A giant list of puns

What do you call a fake noodle? An Impasta.

I would avoid the sushi if I was you. It’s a little fishy.

Want to hear a joke about paper? Nevermind it’s tearable.

Why did the cookie cry? Because his father was a wafer so long!

I used to work in a shoe recycling shop. It was sole destroying.

What do you call a belt with a watch on it? A waist of time.

How do you organize an outer space party? You planet.

I went to a seafood disco last week... and pulled a mussel.

Do you know where you can get chicken broth in bulk? The stock market.

I cut my finger chopping cheese, but I think that I may have greater problems.

My cat was just sick on the carpet, I don’t think it’s feline well.

Why did the octopus beat the shark in a fight? Because it was well armed.

How much does a hipster weigh? An instagram.

What did daddy spider say to baby spider? You spend too much time on the web.

Atheism is a non-prophet organisation.

There’s a new type of broom out, it’s sweeping the nation.

What cheese can never be yours? Nacho cheese.

What did the Buffalo say to his little boy when he dropped him off at school? Bison.

Have you ever heard of a music group called Cellophane? They mostly wrap.

Why does Superman gets invited to dinners? Because he is a Supperhero.

How was Rome split in two? With a pair of Ceasars.

The shovel was a ground breaking invention.

A scarecrow says, "This job isn't for everyone, but hay, it's in my jeans."

A Buddhist walks up to a hot dog stand and says, "Make me one with everything."

Did you hear about the guy who lost the left side of his body? He's alright now.

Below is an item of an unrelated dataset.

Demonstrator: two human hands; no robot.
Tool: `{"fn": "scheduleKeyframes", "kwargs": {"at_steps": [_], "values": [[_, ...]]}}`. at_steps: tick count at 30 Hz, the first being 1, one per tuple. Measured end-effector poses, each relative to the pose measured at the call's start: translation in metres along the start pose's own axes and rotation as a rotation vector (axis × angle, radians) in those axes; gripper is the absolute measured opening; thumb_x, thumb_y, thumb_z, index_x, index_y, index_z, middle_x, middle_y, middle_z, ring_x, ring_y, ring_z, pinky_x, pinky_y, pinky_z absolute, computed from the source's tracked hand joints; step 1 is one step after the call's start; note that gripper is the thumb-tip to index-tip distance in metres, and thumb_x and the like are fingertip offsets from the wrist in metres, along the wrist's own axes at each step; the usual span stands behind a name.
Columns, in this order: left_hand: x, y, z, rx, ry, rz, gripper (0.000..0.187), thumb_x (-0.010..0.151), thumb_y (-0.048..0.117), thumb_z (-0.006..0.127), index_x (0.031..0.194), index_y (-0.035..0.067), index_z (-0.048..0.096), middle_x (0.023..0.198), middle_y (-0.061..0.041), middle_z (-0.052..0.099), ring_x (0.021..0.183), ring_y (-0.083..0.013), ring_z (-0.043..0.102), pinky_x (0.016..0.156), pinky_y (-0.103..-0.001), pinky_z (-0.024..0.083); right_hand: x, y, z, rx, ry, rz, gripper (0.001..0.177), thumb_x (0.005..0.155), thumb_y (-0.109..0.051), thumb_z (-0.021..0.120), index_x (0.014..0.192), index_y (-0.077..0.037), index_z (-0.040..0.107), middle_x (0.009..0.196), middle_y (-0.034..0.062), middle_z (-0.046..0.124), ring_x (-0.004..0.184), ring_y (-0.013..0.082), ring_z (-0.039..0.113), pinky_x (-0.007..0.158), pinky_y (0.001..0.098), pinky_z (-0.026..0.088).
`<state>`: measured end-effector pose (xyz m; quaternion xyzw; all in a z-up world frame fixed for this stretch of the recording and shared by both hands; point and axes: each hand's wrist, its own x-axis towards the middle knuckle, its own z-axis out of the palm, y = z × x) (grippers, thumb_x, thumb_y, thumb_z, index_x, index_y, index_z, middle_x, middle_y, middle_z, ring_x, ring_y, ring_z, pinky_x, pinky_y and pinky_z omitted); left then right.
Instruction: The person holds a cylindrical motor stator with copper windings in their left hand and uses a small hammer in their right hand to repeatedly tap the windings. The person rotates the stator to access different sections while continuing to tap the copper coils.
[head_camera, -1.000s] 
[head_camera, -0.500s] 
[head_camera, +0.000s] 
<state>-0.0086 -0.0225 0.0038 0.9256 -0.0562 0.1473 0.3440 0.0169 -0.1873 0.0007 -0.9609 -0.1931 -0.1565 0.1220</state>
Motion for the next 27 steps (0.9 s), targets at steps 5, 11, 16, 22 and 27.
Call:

What do you call a girl with one leg that's shorter than the other? Ilene.

I did a theatrical performance on puns. It was a play on words.

What do you do with a dead chemist? You barium.

I bet the person who created the door knocker won a Nobel prize.

Towels can’t tell jokes. They have a dry sense of humor.

Two birds are sitting on a perch and one says "Do you smell fish?"

Do you know sign language? You should learn it, it’s pretty handy.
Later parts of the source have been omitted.